** DATA RECORDS follows **

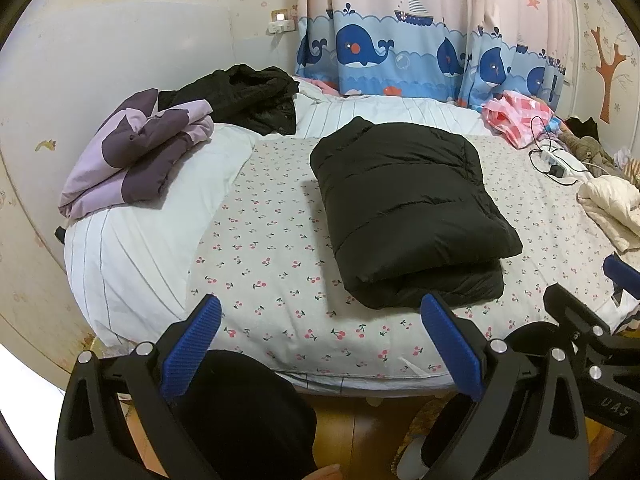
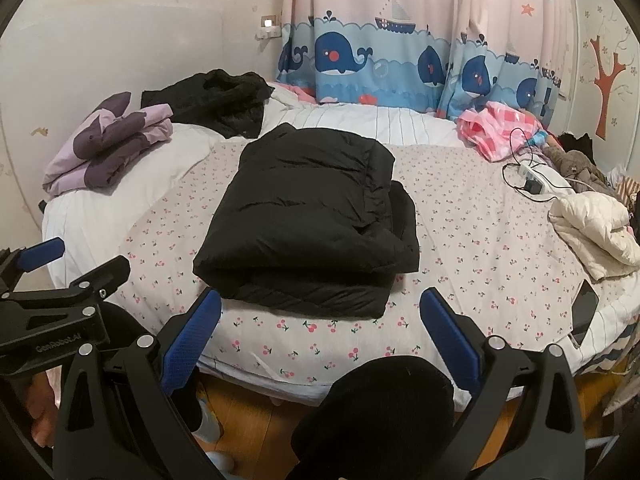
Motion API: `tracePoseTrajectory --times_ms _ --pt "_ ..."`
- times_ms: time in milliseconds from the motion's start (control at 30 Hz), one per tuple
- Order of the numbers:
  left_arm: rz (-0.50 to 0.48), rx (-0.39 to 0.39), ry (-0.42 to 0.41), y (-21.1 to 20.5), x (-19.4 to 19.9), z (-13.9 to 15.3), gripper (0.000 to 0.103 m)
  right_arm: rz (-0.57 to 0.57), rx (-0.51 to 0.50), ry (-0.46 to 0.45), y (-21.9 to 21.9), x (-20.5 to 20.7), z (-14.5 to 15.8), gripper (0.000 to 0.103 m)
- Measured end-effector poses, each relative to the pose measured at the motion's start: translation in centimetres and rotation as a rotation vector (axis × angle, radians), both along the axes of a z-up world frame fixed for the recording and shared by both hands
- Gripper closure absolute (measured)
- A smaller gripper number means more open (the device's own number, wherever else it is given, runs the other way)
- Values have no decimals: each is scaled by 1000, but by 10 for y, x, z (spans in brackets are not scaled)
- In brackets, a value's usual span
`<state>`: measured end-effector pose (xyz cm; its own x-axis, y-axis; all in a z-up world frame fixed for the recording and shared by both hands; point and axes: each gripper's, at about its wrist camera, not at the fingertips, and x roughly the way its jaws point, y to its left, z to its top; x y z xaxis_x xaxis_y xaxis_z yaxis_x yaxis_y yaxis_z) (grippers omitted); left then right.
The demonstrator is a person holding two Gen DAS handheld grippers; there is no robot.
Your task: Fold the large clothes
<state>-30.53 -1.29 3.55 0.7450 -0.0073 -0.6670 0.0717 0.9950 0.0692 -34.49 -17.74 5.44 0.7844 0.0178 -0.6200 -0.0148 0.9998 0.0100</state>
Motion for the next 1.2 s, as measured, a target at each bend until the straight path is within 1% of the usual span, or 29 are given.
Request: tracePoseTrajectory --times_ms 200,333,567,733,1133,1200 --pt "1 2 1 0 0 0 7 5 5 -28 0 -3 6 7" --pt "5 10 15 -2 8 -1 7 16 4 -46 2 1 12 7" --pt "23 23 38 -7 33 -2 7 17 30 -82 -6 26 18 7" --pt "30 24 56 -9 51 -5 7 11 30 -78 -11 48 17 7" --pt "20 21 69 -12 81 -6 7 22 50 -78 -16 78 16 7" --pt "21 19 70 -12 81 -7 7 25 50 -79 -17 83 16 7"
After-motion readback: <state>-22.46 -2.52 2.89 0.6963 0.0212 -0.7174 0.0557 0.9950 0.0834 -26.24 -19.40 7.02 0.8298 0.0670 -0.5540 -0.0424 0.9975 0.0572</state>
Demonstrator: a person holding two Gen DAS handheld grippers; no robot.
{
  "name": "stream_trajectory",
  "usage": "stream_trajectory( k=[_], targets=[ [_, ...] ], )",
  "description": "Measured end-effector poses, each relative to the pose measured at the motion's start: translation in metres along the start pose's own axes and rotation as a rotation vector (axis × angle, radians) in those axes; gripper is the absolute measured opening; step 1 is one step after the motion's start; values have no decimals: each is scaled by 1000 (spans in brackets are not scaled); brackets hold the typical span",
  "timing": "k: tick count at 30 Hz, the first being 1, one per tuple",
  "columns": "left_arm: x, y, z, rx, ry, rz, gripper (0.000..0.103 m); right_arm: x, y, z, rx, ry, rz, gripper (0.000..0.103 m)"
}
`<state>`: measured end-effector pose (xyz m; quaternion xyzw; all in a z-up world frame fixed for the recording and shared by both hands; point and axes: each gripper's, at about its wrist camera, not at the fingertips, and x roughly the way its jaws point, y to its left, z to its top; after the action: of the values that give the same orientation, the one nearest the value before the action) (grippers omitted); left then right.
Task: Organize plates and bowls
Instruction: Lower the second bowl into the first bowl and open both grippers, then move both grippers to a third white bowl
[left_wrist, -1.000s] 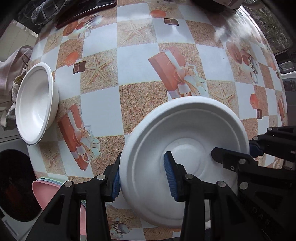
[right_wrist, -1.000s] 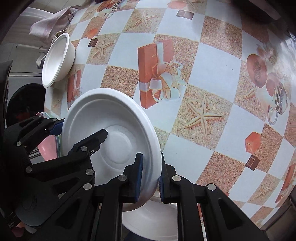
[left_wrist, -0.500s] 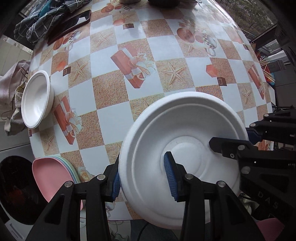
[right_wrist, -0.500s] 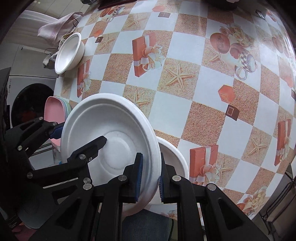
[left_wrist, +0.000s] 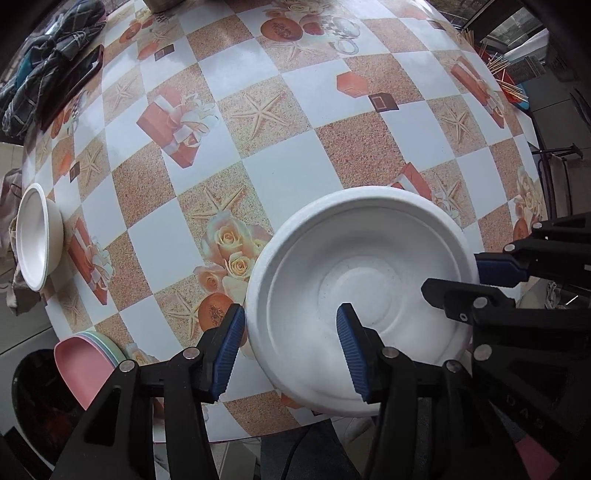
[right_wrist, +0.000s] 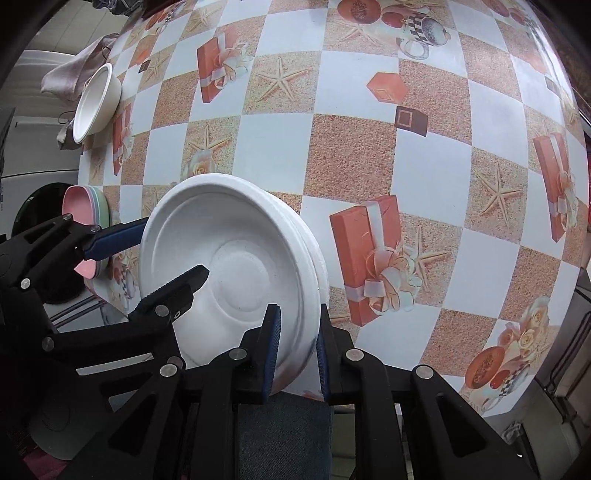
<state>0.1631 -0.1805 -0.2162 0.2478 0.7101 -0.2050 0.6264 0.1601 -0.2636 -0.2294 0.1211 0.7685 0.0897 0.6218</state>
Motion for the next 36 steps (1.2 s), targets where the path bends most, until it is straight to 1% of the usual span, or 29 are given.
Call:
stream_trajectory(
  k=[1, 3, 4, 5, 6, 7, 8, 12, 16, 20, 24, 30, 33, 36],
  targets=[
    [-1, 0, -1, 3, -1, -1, 70, 0, -1, 0, 6, 1, -4, 19],
    [-5, 3, -5, -5, -7, -19, 73, 0, -8, -1, 34, 2, -2, 20],
    [-8, 10, -10, -16, -9, -28, 74, 0, -11, -1, 50, 4, 3, 23],
    [-10, 14, -12, -28, -11, -34, 75, 0, -15, 0, 67, 6, 5, 51],
    [-12, 21, -17, -44, -14, -37, 77, -1, -19, 0, 84, 3, 8, 88],
    [-14, 26, -19, -59, -17, -37, 78, -2, -22, 1, 100, -8, 24, 95],
    [-15, 31, -22, -74, -17, -35, 78, -4, -25, 1, 112, -21, 42, 95],
    [-19, 54, -38, -140, -1, -30, 78, -7, -32, 5, 152, -24, 29, 95],
    [-20, 67, -44, -178, 13, -18, 78, -7, -35, 9, 199, -24, 56, 95],
    [-33, 75, -48, -175, -25, 23, 78, -7, -28, 14, 193, -27, 65, 95],
    [-40, 83, -46, -182, -59, 38, 78, -11, -16, 16, 175, -47, 68, 95],
    [-34, 94, -48, -178, -87, 5, 78, -16, 0, 9, 209, -81, 61, 95],
    [-27, 102, -54, -171, -91, -35, 78, -14, 11, 1, 250, -89, 54, 95],
    [-18, 110, -61, -135, -87, -74, 78, -10, 23, -4, 292, -101, 39, 95]
  ],
)
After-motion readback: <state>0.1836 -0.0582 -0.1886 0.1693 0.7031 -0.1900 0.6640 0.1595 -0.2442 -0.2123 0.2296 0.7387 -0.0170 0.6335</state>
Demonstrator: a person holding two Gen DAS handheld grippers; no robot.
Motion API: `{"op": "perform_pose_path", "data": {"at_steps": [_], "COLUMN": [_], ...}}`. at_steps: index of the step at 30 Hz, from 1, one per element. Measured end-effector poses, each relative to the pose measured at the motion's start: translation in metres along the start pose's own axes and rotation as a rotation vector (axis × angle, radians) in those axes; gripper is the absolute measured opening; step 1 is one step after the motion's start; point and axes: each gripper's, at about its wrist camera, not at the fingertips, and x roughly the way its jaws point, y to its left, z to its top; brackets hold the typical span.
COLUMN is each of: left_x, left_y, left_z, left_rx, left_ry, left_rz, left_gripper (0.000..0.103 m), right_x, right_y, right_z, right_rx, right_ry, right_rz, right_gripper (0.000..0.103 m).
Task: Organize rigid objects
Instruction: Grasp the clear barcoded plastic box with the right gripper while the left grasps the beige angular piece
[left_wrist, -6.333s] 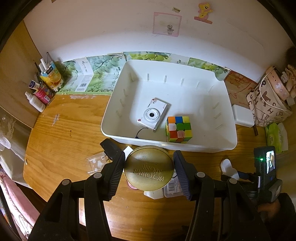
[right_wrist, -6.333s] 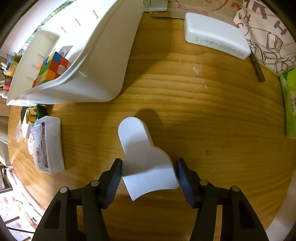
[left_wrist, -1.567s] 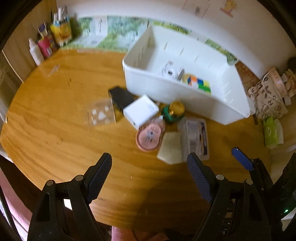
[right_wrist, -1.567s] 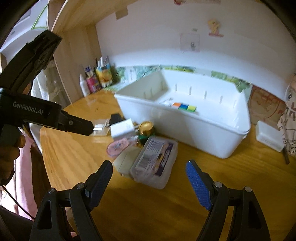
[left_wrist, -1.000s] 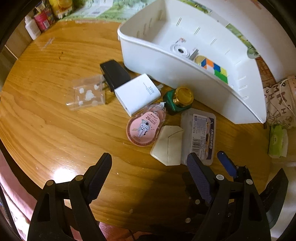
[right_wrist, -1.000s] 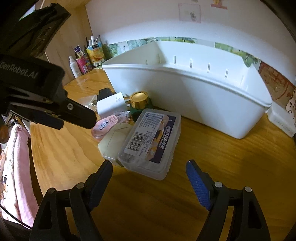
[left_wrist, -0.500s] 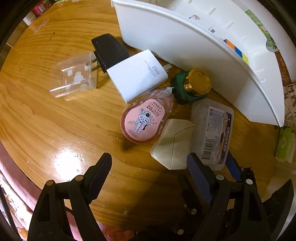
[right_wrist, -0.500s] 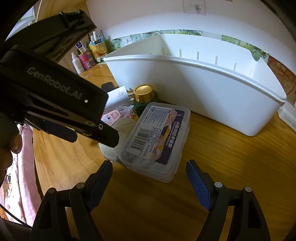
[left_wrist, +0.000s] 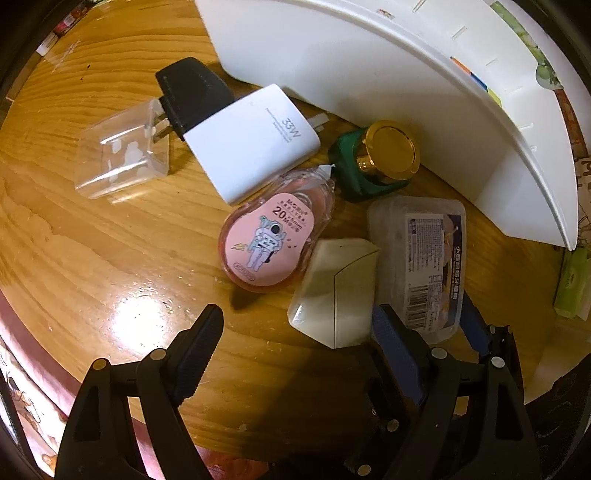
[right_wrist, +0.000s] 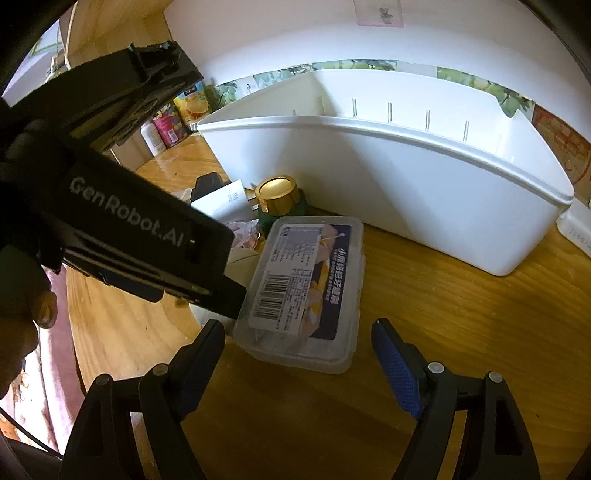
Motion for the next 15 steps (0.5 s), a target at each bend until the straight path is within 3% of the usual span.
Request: {"op": "perform_pose_path", "data": {"at_steps": [7,15], "left_x": [0.008,0.025], "left_y": [-0.026,-0.043], "left_z": [0.007,0.017], "left_rx": [0.008,0.007], "left_ry": [0.020,0.039], "left_rz": [0.018,0.009], "left_gripper": [0.085,0.077], "right_x": [0.004,0.007], "right_y": [-0.006,-0.005], "right_z": [0.008,0.011], "right_rx": [0.012,-0.001], "right_ry": [0.000,0.014], "right_rz": [0.019,0.029], "right_gripper": [0.079,0.076]}}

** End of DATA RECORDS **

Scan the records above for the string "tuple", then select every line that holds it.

- times_ms: time in milliseconds from the motion's start (control at 30 Hz), one per tuple
  "timing": "k: tick count at 30 Hz, the first being 1, one per tuple",

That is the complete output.